Prompt =
With the pictures excluded, reproduce all of the data exactly.

The data =
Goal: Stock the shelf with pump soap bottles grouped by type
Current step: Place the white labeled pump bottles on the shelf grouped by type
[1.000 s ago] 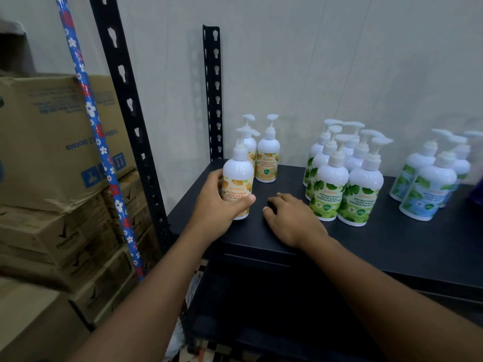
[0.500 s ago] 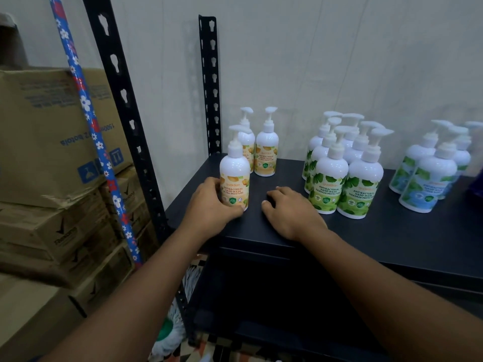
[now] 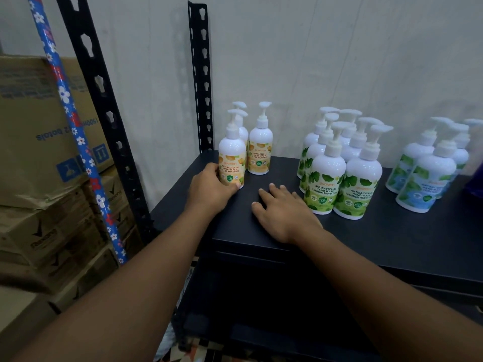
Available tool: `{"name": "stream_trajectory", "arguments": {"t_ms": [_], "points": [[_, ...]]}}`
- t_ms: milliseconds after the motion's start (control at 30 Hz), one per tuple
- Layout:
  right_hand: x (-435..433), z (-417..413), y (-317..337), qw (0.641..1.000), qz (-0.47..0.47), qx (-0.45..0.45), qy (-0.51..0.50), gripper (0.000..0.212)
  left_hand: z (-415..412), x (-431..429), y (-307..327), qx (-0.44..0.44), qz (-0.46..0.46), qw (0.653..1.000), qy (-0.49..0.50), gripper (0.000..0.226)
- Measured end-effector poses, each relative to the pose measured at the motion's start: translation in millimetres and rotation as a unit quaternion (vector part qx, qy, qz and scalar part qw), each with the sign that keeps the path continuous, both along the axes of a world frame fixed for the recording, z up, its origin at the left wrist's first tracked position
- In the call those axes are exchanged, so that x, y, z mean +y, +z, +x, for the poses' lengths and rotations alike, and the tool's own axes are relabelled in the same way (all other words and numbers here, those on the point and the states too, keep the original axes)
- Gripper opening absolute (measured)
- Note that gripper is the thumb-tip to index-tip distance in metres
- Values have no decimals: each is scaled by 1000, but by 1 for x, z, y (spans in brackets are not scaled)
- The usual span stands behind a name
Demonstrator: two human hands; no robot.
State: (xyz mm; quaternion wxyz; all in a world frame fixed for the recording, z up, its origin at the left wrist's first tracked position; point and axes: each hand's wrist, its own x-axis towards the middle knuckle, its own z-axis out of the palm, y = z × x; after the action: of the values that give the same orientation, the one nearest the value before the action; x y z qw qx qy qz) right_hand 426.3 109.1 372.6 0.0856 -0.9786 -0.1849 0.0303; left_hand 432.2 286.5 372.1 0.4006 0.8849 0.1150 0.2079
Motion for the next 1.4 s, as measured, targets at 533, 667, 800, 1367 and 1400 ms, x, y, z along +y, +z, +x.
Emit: {"name": "stream_trajectory", "arguments": {"t_ms": [533, 667, 800, 1367, 1400], "points": [[1, 3, -2, 1000, 18, -3, -1, 63, 20, 2, -1, 21, 37, 999, 14, 64], [0, -1, -1, 998, 54, -29, -7, 60, 20, 1, -1, 35, 28, 999, 26, 78], [-5, -10, 3, 990, 111, -91, -14, 43, 8, -1, 0, 36, 16, 999, 31, 95], [-143, -193, -11, 950, 304, -64, 30, 13, -192, -79, 6, 18, 32, 998, -51, 44], [-151, -202, -16, 949, 308, -56, 30, 12, -204, -87, 4, 26, 23, 998, -58, 42]]}}
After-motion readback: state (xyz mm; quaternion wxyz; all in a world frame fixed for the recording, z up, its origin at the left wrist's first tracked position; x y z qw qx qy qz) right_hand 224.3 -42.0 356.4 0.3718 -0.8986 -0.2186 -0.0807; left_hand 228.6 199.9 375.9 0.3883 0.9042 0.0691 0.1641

Output of the exercise =
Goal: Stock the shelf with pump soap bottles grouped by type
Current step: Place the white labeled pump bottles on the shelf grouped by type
[1.000 s ago] 
[0.500 s ago] 
[now] 
Available tool: `{"name": "stream_trajectory", "arguments": {"t_ms": [_], "points": [[_, ...]]}}`
- t_ms: milliseconds after the motion's start (control at 30 Hz), one per tuple
- Layout:
  right_hand: x (-435..433), z (-417..413), y (-317..337), qw (0.641..1.000), qz (-0.47..0.47), qx (-0.45..0.45), qy (-0.51..0.50), gripper (0.000..0.212)
  left_hand: z (-415..412), x (-431..429), y (-307..327), qx (-0.44..0.44), qz (-0.46..0.46), qw (0.653..1.000), qy (-0.49..0.50), gripper (0.000..0.226)
- Measured end-effector poses, each relative to the pose measured at the motion's start: translation in millimetres and rotation as a unit quaternion (vector part qx, qy, qz and scalar part qw), each with the sign that keeps the path continuous, both along the axes of a world frame fixed for the recording, z up, its origin at the left wrist's first tracked position
- In the call those axes are exchanged, so that x, y, z mean +y, +z, +x, for the poses' lengths and rotations alike, and the tool's own axes are relabelled in the same way (all other words and numbers here, those on the point and the states too, keep the original axes)
- Gripper opening absolute (measured)
- Note that gripper is the thumb-tip to index-tip distance in metres
- Values have no decimals: each is scaled by 1000, but by 1 for x, z, y (spans in brackets are not scaled)
- The usual span stands behind a name
Demonstrator: two human hands; no robot.
State: (xyz mm; quaternion wxyz; all in a world frame fixed for the recording, z up, its origin at the left wrist's first tracked position; point and axes: each hand's wrist, its own x-axis towards the middle knuckle, its own z-axis out of the palm, y = z × x; after the action: of the values that give the same orientation, the one nearest the value before the action; x y z qw qx qy qz) right_hand 426.3 109.1 372.6 0.0856 -0.9786 -0.1849 0.0303; left_hand 432.2 286.5 372.1 0.4006 0.8849 0.1150 0.2079
Motion for the next 1.4 s, as measured, targets at 533, 667, 800, 1367 and 1400 ms, x, y, z along +y, +z, +x.
Emit: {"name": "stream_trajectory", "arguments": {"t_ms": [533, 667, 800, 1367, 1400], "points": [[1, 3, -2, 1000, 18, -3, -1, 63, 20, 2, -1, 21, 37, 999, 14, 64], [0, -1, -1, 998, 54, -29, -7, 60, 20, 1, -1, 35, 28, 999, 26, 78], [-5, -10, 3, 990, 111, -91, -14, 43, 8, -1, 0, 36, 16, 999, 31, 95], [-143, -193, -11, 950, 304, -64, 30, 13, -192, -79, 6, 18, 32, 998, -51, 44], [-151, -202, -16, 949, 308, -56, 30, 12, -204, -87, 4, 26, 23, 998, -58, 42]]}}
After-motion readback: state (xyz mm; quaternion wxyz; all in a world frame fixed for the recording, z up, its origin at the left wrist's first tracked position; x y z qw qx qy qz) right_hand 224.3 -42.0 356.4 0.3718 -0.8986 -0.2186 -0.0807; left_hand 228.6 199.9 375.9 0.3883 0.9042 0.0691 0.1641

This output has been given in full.